#### Activity
Examine the records and identify each line that includes the string "table". Copy those lines.

#### Records to process
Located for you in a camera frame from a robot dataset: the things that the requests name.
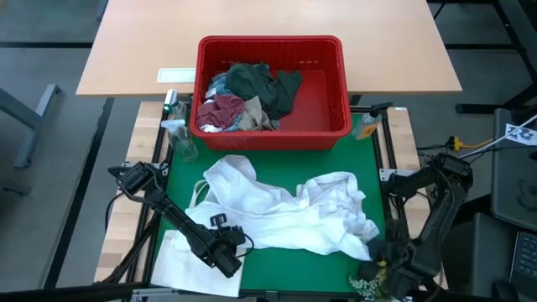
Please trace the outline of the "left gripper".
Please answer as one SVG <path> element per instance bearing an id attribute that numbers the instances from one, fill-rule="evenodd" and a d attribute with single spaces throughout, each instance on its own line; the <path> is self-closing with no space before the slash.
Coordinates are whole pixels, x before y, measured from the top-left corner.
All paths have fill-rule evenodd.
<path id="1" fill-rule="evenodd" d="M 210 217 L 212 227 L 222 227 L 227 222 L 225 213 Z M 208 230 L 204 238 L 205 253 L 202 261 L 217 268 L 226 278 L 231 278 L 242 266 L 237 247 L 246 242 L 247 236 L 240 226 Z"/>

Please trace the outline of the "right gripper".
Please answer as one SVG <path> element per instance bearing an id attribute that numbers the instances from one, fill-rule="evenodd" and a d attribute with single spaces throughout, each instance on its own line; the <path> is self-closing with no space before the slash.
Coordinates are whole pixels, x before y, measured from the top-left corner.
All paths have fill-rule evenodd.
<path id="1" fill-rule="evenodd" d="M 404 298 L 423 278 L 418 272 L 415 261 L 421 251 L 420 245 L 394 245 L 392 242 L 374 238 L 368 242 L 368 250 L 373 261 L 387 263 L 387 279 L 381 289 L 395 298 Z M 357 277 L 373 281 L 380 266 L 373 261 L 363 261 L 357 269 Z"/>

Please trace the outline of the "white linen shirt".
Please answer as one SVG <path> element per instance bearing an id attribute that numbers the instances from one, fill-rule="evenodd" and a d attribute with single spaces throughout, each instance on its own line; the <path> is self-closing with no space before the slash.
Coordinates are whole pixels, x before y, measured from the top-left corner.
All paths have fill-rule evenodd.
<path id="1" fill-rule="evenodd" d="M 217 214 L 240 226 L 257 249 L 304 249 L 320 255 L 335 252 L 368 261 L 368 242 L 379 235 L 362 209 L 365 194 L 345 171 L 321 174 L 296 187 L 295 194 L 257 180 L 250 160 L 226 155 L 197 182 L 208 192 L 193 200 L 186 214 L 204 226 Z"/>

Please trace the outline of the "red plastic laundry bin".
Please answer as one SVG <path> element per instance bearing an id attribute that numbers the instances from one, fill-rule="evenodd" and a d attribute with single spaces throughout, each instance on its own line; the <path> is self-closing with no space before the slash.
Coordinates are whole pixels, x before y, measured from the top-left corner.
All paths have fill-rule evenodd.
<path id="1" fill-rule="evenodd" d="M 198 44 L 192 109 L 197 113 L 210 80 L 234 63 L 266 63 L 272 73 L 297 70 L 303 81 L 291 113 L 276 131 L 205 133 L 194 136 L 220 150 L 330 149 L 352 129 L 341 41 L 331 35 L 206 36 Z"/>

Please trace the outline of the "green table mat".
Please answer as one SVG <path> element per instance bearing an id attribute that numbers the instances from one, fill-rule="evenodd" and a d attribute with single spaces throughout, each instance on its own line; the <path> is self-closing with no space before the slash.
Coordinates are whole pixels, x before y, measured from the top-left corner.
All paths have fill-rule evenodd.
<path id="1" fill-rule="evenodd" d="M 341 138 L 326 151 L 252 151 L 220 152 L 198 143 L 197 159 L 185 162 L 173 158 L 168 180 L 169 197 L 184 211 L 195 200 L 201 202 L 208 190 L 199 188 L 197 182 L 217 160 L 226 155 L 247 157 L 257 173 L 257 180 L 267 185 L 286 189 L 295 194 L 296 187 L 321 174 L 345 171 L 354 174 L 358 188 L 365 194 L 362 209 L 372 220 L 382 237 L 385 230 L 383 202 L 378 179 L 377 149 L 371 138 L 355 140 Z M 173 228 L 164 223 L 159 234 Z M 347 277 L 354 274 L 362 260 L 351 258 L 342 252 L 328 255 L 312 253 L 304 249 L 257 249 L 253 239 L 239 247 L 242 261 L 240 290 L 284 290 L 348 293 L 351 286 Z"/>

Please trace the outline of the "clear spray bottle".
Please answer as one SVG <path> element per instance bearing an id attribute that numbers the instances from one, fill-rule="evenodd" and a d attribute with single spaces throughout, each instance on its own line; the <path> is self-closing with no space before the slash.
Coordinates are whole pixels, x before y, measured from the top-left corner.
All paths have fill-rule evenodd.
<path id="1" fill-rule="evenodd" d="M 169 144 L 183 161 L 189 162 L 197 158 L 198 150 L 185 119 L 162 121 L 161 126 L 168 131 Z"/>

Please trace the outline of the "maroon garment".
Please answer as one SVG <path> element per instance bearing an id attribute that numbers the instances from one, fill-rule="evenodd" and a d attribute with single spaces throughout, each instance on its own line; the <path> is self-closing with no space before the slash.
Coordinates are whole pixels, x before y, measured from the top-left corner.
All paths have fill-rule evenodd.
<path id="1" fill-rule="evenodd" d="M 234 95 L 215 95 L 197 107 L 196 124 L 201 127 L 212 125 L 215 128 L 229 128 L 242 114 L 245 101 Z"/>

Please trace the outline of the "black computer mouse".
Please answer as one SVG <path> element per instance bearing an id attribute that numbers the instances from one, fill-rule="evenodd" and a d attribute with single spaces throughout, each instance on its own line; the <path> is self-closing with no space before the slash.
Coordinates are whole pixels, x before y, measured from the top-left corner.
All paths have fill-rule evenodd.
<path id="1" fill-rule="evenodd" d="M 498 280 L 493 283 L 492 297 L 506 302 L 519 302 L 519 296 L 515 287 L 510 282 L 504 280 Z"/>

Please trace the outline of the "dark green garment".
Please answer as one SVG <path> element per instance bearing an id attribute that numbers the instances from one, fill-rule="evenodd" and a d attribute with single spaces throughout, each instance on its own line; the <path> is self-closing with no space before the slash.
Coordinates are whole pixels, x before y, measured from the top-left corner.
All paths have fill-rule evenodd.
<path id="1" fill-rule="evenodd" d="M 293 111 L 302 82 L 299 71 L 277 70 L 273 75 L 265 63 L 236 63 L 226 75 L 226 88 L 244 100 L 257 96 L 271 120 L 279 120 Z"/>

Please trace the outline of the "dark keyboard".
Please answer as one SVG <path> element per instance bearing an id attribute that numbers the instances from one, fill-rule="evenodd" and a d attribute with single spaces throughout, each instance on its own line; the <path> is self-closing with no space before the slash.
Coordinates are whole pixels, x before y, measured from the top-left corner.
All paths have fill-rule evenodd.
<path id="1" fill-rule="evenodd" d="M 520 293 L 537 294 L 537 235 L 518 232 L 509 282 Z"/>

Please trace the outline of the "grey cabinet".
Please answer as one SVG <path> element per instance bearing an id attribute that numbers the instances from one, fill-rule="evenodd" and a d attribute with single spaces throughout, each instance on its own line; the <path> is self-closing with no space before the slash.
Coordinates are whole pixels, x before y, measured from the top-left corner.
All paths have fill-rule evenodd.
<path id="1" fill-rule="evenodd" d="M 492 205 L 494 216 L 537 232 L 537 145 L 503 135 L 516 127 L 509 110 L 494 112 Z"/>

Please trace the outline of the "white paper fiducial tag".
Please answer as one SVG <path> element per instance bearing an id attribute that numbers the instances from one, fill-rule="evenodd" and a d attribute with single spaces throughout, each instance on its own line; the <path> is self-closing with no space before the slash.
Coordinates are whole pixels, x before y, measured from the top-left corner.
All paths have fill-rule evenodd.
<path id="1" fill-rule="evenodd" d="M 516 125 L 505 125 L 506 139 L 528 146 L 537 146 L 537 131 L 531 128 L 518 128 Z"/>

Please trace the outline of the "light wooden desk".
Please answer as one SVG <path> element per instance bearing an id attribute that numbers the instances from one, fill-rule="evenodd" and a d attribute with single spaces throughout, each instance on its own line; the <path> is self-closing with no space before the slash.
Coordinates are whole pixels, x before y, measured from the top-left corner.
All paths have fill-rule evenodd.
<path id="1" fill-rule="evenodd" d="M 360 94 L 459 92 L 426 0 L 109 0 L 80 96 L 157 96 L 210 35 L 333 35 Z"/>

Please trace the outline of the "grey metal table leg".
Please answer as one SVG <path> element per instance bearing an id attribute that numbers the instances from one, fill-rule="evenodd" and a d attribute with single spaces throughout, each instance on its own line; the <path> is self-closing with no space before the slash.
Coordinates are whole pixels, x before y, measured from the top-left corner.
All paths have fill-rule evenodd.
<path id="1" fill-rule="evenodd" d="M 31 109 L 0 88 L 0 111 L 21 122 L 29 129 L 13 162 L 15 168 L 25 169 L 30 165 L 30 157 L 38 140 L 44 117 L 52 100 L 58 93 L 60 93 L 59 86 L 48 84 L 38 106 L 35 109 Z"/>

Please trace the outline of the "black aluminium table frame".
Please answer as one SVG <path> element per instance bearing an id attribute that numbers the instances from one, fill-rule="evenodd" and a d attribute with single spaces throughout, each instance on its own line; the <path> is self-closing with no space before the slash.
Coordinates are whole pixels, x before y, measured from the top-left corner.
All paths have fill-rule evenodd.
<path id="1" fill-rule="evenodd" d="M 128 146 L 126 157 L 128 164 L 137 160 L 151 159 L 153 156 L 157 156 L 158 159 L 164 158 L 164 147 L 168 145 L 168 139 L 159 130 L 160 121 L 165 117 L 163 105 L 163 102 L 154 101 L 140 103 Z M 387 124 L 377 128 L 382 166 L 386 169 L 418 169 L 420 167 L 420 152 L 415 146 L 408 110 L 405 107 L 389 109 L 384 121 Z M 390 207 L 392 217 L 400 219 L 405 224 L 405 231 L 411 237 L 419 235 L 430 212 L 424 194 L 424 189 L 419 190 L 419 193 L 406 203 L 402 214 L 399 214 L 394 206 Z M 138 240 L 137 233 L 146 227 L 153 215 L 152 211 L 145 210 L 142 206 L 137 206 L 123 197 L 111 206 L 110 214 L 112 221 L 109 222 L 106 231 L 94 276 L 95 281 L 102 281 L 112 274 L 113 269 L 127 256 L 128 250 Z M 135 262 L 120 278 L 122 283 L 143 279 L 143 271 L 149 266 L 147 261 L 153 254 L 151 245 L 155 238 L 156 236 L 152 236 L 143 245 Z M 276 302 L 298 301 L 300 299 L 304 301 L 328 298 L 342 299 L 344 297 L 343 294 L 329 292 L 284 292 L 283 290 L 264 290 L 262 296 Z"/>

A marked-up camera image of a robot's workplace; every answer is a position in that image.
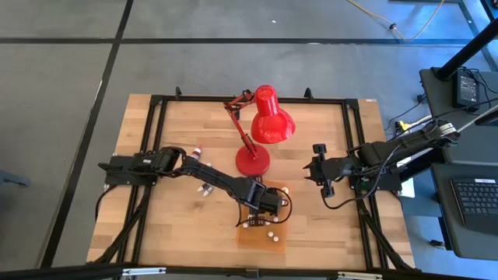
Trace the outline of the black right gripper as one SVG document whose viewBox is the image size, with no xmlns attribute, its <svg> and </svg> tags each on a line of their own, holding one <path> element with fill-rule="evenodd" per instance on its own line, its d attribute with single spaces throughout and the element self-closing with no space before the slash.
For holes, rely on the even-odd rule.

#### Result for this task
Please trace the outline of the "green table mat".
Please trace the outline of the "grey metal table leg".
Please trace the outline of the "black aluminium table frame".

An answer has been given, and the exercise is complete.